> [What you will do] Pull every line containing "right" from the data.

> [Information supplied]
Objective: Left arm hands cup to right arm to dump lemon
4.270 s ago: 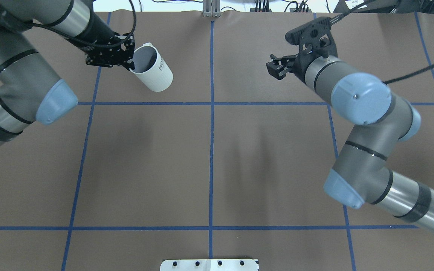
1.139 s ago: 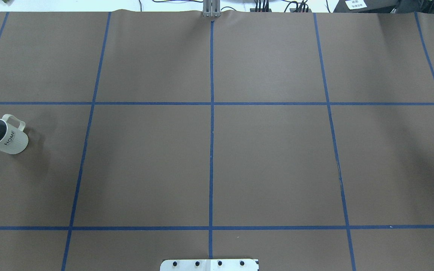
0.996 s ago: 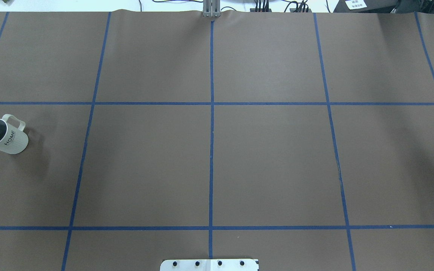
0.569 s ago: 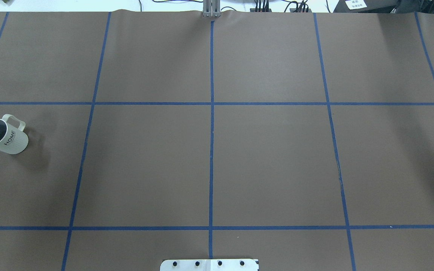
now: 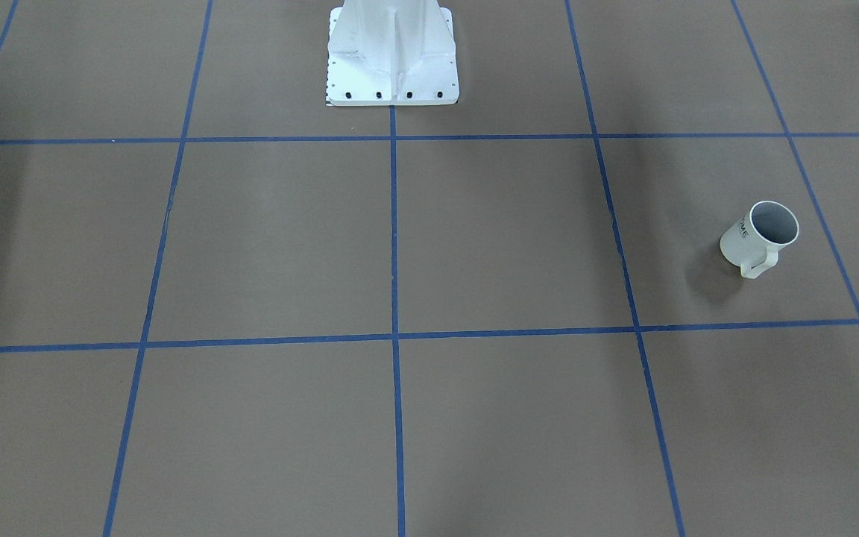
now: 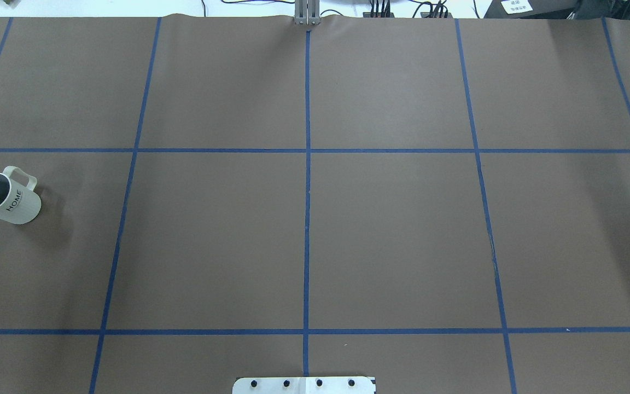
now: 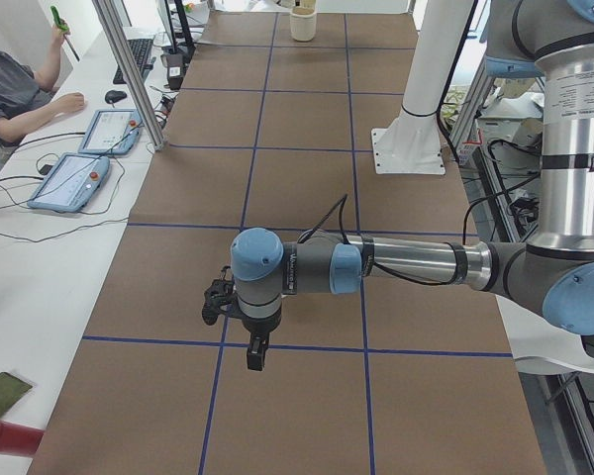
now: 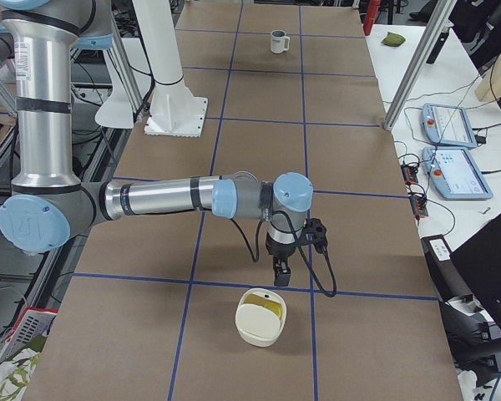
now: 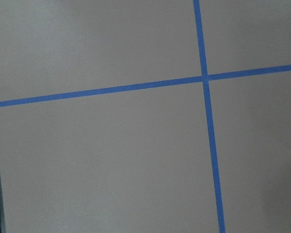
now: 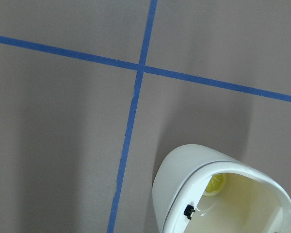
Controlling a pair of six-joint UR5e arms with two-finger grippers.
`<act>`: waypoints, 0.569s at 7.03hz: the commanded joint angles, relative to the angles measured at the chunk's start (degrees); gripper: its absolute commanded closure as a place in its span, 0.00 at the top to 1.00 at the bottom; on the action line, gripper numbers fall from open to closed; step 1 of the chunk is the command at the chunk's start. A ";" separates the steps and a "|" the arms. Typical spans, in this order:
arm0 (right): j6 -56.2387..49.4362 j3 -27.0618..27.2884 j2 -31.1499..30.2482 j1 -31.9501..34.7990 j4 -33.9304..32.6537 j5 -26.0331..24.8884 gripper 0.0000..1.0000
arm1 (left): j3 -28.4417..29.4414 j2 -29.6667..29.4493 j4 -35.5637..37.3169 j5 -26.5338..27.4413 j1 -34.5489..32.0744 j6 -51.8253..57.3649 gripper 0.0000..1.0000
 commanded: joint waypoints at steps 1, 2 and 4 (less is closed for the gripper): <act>0.15 -0.38 -0.71 0.01 0.81 -0.05 1.00 | 0.28 0.27 0.17 -3.72 -0.05 0.00 1.00; 0.15 -0.30 -0.71 0.01 0.81 -0.05 1.00 | -0.24 1.58 -0.53 -3.82 -0.05 0.00 1.00; 0.15 -0.38 -0.71 0.01 0.90 -0.14 1.00 | -1.47 1.76 -0.53 -3.65 -0.05 0.34 1.00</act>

> [Answer to the exercise]
Objective: Left arm hands cup to right arm to dump lemon
arm0 (right): j6 -56.2387..49.4362 j3 -27.0618..27.2884 j2 -31.1499..30.2482 j1 -31.9501..34.7990 j4 -33.9304..32.6537 j5 -26.0331..24.8884 gripper 0.0000..1.0000

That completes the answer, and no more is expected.